**About this task**
Among the following entries, count the lines that contain "chair" and report only the result.

++++++

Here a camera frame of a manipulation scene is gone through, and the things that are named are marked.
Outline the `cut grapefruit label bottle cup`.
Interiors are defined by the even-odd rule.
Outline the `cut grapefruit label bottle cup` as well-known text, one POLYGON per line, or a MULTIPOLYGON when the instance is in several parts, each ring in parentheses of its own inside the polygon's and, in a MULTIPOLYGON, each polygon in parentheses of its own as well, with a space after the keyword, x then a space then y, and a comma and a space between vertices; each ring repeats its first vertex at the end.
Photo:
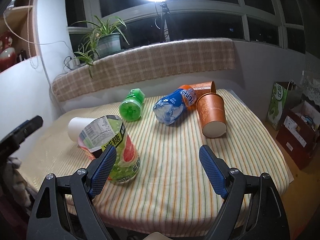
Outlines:
POLYGON ((93 120, 80 132, 78 143, 92 160, 100 157, 108 145, 116 148, 116 161, 108 177, 111 182, 126 183, 136 176, 140 157, 119 116, 93 120))

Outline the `white plastic cup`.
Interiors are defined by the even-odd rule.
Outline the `white plastic cup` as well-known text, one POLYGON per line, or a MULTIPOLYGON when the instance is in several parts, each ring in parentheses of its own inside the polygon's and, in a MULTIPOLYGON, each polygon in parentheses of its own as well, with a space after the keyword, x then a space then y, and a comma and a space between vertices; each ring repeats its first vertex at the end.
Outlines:
POLYGON ((95 118, 81 118, 81 117, 74 117, 68 124, 67 133, 71 141, 77 142, 79 134, 82 130, 92 123, 95 118))

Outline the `orange paper cup front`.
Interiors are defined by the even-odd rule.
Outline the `orange paper cup front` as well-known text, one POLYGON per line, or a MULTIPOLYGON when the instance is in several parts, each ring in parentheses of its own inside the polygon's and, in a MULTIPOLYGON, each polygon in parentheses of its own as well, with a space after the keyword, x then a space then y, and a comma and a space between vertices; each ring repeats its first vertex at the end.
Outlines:
POLYGON ((203 94, 196 107, 205 137, 218 138, 226 133, 225 104, 221 96, 216 93, 203 94))

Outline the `orange paper cup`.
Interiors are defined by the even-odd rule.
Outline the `orange paper cup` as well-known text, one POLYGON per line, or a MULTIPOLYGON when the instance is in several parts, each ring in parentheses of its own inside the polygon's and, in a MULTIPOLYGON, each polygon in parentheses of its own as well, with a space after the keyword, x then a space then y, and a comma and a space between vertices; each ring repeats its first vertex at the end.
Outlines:
POLYGON ((191 87, 194 90, 197 98, 200 98, 204 94, 216 93, 214 81, 196 83, 192 85, 181 85, 179 88, 186 89, 188 87, 191 87))
POLYGON ((221 96, 216 93, 203 94, 196 107, 205 137, 218 138, 226 133, 225 104, 221 96))

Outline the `green cut bottle cup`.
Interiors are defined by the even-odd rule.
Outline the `green cut bottle cup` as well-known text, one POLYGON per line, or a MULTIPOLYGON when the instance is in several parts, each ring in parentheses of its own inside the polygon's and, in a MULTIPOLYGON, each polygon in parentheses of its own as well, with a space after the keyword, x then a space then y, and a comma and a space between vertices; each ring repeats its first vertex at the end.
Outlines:
POLYGON ((145 94, 140 88, 130 90, 119 106, 121 117, 126 121, 137 121, 142 115, 144 99, 145 94))

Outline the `blue cut bottle cup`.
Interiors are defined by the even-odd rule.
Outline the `blue cut bottle cup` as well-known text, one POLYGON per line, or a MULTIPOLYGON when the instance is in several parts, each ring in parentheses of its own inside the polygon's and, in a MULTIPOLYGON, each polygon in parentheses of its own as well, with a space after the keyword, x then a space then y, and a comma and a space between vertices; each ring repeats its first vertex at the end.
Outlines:
POLYGON ((152 110, 160 123, 170 125, 190 108, 196 100, 195 90, 189 85, 182 85, 171 94, 159 99, 152 110))

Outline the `orange paper cup back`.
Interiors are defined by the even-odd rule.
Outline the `orange paper cup back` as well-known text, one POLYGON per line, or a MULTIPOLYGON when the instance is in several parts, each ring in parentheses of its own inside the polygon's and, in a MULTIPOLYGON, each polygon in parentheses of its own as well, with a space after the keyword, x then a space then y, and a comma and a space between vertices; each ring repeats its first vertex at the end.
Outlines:
POLYGON ((197 98, 200 98, 204 94, 216 93, 214 81, 196 83, 192 85, 181 85, 179 88, 186 89, 188 87, 191 87, 194 90, 197 98))

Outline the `striped yellow table cloth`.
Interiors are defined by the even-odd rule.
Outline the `striped yellow table cloth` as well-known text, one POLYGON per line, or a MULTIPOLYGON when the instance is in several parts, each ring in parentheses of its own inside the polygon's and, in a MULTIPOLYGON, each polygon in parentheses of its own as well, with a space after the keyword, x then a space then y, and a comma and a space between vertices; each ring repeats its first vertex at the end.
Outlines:
POLYGON ((106 225, 168 237, 204 236, 223 199, 214 192, 199 160, 202 145, 243 174, 268 173, 280 194, 287 190, 290 174, 268 130, 229 91, 217 92, 224 100, 227 122, 227 131, 219 138, 202 134, 197 111, 183 113, 172 125, 161 124, 152 111, 157 97, 145 99, 138 121, 124 124, 140 166, 133 179, 108 181, 93 199, 106 225))

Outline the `red cardboard box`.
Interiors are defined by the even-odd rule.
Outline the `red cardboard box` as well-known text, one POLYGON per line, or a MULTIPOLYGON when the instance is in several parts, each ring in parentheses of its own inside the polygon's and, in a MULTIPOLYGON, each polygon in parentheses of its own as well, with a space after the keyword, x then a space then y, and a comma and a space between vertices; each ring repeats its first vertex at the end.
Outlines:
POLYGON ((300 170, 306 168, 319 142, 319 111, 307 101, 290 109, 276 140, 300 170))

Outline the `red white ceramic vase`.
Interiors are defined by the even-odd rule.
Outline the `red white ceramic vase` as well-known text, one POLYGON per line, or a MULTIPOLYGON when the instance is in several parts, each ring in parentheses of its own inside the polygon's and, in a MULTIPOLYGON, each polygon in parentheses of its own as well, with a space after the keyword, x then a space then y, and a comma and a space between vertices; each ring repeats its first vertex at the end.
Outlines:
POLYGON ((12 67, 16 63, 16 51, 12 46, 12 33, 6 31, 1 35, 1 58, 0 70, 1 72, 12 67))

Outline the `green white shopping bag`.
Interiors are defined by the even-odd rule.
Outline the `green white shopping bag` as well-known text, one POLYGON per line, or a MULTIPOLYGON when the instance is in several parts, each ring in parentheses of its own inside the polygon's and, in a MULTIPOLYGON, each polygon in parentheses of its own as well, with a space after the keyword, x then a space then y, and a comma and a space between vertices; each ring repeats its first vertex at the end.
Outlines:
POLYGON ((302 89, 294 81, 274 82, 266 121, 279 130, 287 112, 300 104, 302 89))

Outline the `wooden shelf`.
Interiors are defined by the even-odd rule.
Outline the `wooden shelf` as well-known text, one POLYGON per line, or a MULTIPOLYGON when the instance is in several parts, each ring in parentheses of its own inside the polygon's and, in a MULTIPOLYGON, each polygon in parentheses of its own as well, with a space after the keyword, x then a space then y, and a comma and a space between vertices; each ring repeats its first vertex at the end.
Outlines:
POLYGON ((35 12, 35 0, 1 0, 1 35, 6 31, 12 33, 15 64, 39 55, 35 12))

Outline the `white lace cloth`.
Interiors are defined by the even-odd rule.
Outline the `white lace cloth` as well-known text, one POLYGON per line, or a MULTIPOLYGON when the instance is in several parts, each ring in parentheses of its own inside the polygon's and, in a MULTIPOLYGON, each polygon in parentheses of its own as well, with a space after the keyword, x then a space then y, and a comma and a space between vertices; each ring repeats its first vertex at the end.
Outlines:
POLYGON ((319 94, 319 78, 314 77, 305 77, 302 83, 303 94, 317 106, 320 103, 320 94, 319 94))

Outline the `potted spider plant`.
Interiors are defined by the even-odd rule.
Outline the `potted spider plant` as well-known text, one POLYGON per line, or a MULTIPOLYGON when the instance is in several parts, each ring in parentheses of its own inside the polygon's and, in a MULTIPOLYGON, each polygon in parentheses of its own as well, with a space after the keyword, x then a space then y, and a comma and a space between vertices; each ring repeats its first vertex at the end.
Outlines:
POLYGON ((89 76, 92 77, 91 68, 95 61, 121 51, 121 40, 128 42, 124 30, 126 23, 118 16, 110 16, 102 20, 94 16, 95 21, 81 20, 75 24, 85 23, 92 26, 90 31, 81 39, 78 50, 74 52, 75 58, 88 65, 89 76))

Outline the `plaid beige towel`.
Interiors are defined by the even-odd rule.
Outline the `plaid beige towel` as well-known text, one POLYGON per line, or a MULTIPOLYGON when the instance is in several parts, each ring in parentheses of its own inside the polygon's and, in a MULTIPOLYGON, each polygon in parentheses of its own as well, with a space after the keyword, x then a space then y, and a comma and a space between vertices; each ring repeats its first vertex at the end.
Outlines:
POLYGON ((174 75, 235 69, 234 42, 201 38, 126 50, 85 65, 52 83, 59 102, 113 87, 174 75))

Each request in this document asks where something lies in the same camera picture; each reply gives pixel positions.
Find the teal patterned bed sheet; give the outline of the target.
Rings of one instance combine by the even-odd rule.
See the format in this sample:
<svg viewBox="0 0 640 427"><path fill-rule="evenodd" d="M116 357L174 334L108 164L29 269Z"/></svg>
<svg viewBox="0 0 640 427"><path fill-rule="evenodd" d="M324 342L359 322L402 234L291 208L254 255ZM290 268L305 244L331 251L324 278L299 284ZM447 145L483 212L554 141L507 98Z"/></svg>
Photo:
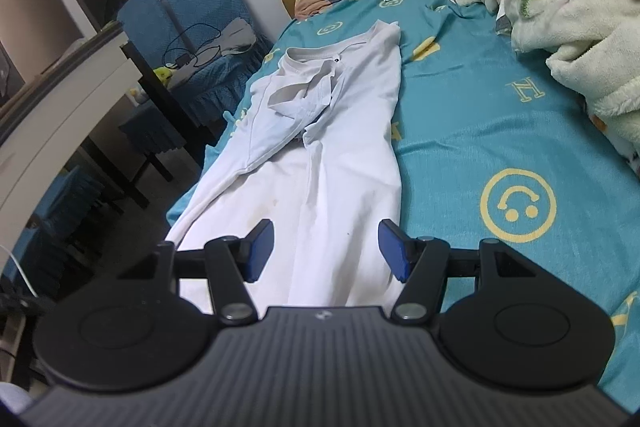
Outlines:
<svg viewBox="0 0 640 427"><path fill-rule="evenodd" d="M479 5L343 0L288 25L248 80L213 165L250 106L254 81L291 48L319 49L376 22L400 29L401 78L390 143L401 181L397 223L454 247L497 237L597 303L615 347L602 389L639 405L639 181L550 75L541 53L514 54Z"/></svg>

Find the brown cardboard box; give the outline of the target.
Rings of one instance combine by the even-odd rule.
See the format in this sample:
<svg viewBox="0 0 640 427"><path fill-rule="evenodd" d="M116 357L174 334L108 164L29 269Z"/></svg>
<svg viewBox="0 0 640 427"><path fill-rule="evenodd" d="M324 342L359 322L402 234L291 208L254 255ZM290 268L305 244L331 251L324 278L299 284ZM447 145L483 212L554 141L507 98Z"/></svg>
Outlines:
<svg viewBox="0 0 640 427"><path fill-rule="evenodd" d="M24 83L82 38L62 0L0 0L0 9L1 45Z"/></svg>

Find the white desk with black legs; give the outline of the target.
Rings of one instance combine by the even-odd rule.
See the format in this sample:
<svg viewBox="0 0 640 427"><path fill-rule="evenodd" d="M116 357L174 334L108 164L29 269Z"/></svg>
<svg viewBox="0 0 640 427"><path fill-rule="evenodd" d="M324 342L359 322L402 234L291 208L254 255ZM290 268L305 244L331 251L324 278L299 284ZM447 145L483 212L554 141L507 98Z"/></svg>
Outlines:
<svg viewBox="0 0 640 427"><path fill-rule="evenodd" d="M75 150L143 78L110 23L1 109L1 260Z"/></svg>

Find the grey cloth on chair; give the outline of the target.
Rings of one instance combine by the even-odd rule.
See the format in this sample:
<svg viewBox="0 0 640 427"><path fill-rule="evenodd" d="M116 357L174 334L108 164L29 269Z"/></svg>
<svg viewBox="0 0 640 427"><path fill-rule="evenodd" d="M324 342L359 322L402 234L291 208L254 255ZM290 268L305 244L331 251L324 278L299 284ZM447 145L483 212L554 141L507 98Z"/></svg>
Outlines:
<svg viewBox="0 0 640 427"><path fill-rule="evenodd" d="M176 40L182 46L172 44L166 48L166 66L182 78L189 78L220 58L250 51L257 36L246 20L235 17L224 29L210 23L194 23L181 31Z"/></svg>

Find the blue covered chair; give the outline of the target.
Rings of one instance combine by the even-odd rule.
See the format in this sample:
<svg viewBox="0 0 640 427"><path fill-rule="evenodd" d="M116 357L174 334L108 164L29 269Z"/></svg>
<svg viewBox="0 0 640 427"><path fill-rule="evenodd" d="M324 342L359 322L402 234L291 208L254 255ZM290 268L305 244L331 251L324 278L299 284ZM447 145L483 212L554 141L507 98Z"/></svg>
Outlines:
<svg viewBox="0 0 640 427"><path fill-rule="evenodd" d="M210 23L224 29L235 17L242 17L252 26L257 43L250 51L227 56L213 62L189 78L182 78L171 94L199 126L207 126L222 117L226 110L233 113L243 98L247 80L262 66L271 49L271 42L260 29L244 0L166 0L172 20L181 31L194 23Z"/></svg>
<svg viewBox="0 0 640 427"><path fill-rule="evenodd" d="M142 72L140 80L128 94L136 106L134 113L119 126L131 145L167 180L171 175L160 163L158 155L183 144L180 133L156 107L145 92L148 79L153 76L159 86L162 82L154 70L165 65L163 56L168 44L178 36L178 30L160 0L128 0L117 13L117 21L126 32L126 55Z"/></svg>

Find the yellow green toy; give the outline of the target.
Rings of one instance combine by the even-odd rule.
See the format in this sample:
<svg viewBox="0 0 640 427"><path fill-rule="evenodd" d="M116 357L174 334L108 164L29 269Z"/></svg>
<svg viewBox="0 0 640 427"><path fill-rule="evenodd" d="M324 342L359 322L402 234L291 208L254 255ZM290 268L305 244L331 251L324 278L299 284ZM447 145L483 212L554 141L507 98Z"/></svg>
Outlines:
<svg viewBox="0 0 640 427"><path fill-rule="evenodd" d="M154 74L163 86L167 86L172 77L172 70L168 67L154 69Z"/></svg>

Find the white t-shirt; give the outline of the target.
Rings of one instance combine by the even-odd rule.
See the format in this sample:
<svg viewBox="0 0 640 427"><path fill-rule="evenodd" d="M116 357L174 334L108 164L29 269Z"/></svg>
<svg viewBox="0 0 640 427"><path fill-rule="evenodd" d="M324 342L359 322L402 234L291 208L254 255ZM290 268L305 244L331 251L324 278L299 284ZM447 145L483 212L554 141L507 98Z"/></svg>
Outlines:
<svg viewBox="0 0 640 427"><path fill-rule="evenodd" d="M201 177L168 239L182 251L274 226L248 290L256 307L392 304L400 284L378 248L397 220L390 143L401 78L397 24L319 49L291 48L250 88L250 106Z"/></svg>

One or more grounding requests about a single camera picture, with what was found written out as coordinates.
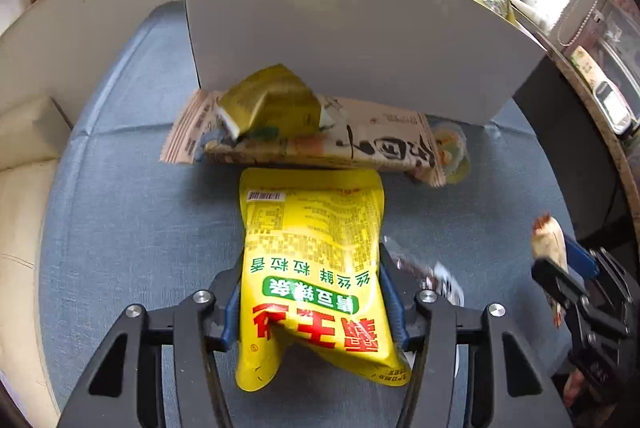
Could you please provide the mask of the large yellow snack pouch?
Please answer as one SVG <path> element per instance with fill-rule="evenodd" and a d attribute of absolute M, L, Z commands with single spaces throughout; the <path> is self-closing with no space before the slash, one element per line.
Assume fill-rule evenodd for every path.
<path fill-rule="evenodd" d="M 393 341 L 378 281 L 380 175 L 247 168 L 239 199 L 245 237 L 238 386 L 266 387 L 294 342 L 371 382 L 405 386 L 411 370 Z"/>

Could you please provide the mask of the beige brown-edged snack packet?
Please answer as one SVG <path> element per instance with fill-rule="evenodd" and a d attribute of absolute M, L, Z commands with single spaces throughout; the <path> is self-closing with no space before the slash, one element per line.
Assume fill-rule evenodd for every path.
<path fill-rule="evenodd" d="M 544 214 L 535 219 L 530 248 L 534 260 L 549 258 L 568 273 L 564 233 L 559 222 L 550 214 Z"/>

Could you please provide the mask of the small silver snack packet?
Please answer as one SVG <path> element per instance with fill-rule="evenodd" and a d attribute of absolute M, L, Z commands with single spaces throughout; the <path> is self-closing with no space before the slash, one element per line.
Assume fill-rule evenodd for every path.
<path fill-rule="evenodd" d="M 456 278 L 440 262 L 431 265 L 419 263 L 416 257 L 408 254 L 395 240 L 388 235 L 383 237 L 383 245 L 390 254 L 394 266 L 402 273 L 410 274 L 420 289 L 428 289 L 445 297 L 450 304 L 464 306 L 464 292 Z"/>

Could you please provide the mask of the striped cartoon snack bag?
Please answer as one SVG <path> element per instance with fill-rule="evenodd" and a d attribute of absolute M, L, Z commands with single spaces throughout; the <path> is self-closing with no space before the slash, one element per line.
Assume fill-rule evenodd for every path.
<path fill-rule="evenodd" d="M 188 100 L 160 151 L 160 162 L 166 164 L 193 164 L 201 150 L 206 133 L 220 128 L 216 103 L 221 92 L 198 89 Z"/>

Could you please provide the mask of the beige calligraphy snack bag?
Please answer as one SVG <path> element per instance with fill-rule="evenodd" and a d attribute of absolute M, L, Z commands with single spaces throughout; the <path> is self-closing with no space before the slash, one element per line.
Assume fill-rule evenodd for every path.
<path fill-rule="evenodd" d="M 424 114 L 347 98 L 322 97 L 329 127 L 309 137 L 232 141 L 220 121 L 201 136 L 195 159 L 216 164 L 372 168 L 446 185 L 442 157 Z"/>

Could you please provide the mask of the cream leather sofa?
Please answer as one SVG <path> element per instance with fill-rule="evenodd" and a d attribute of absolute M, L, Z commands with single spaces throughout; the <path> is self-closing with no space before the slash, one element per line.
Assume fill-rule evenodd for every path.
<path fill-rule="evenodd" d="M 38 306 L 44 217 L 70 125 L 47 96 L 1 114 L 1 385 L 21 419 L 60 417 L 44 363 Z"/>

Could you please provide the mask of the white storage box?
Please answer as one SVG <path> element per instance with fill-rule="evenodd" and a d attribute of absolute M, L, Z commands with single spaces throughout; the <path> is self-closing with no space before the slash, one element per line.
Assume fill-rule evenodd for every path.
<path fill-rule="evenodd" d="M 184 0 L 198 81 L 282 64 L 314 92 L 491 120 L 544 48 L 475 0 Z"/>

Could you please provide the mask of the olive yellow snack packet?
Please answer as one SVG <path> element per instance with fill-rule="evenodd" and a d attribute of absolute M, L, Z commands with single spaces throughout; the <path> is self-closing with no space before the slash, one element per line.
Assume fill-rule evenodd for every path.
<path fill-rule="evenodd" d="M 320 131 L 321 103 L 283 64 L 268 66 L 232 86 L 215 112 L 234 141 L 312 136 Z"/>

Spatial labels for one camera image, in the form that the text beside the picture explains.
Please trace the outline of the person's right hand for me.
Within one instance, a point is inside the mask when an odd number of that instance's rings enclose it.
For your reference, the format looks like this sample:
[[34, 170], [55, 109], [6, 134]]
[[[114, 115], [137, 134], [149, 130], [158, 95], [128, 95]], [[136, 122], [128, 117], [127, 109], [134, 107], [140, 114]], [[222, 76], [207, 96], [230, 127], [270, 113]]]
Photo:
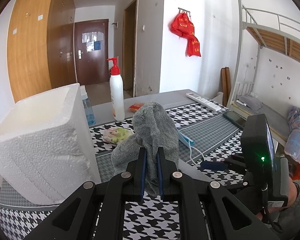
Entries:
[[300, 215], [300, 180], [292, 180], [289, 178], [289, 194], [287, 206], [269, 207], [270, 214], [285, 212], [289, 215]]

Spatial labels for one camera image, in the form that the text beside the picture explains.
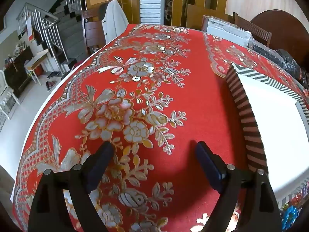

++++++

**Result**
2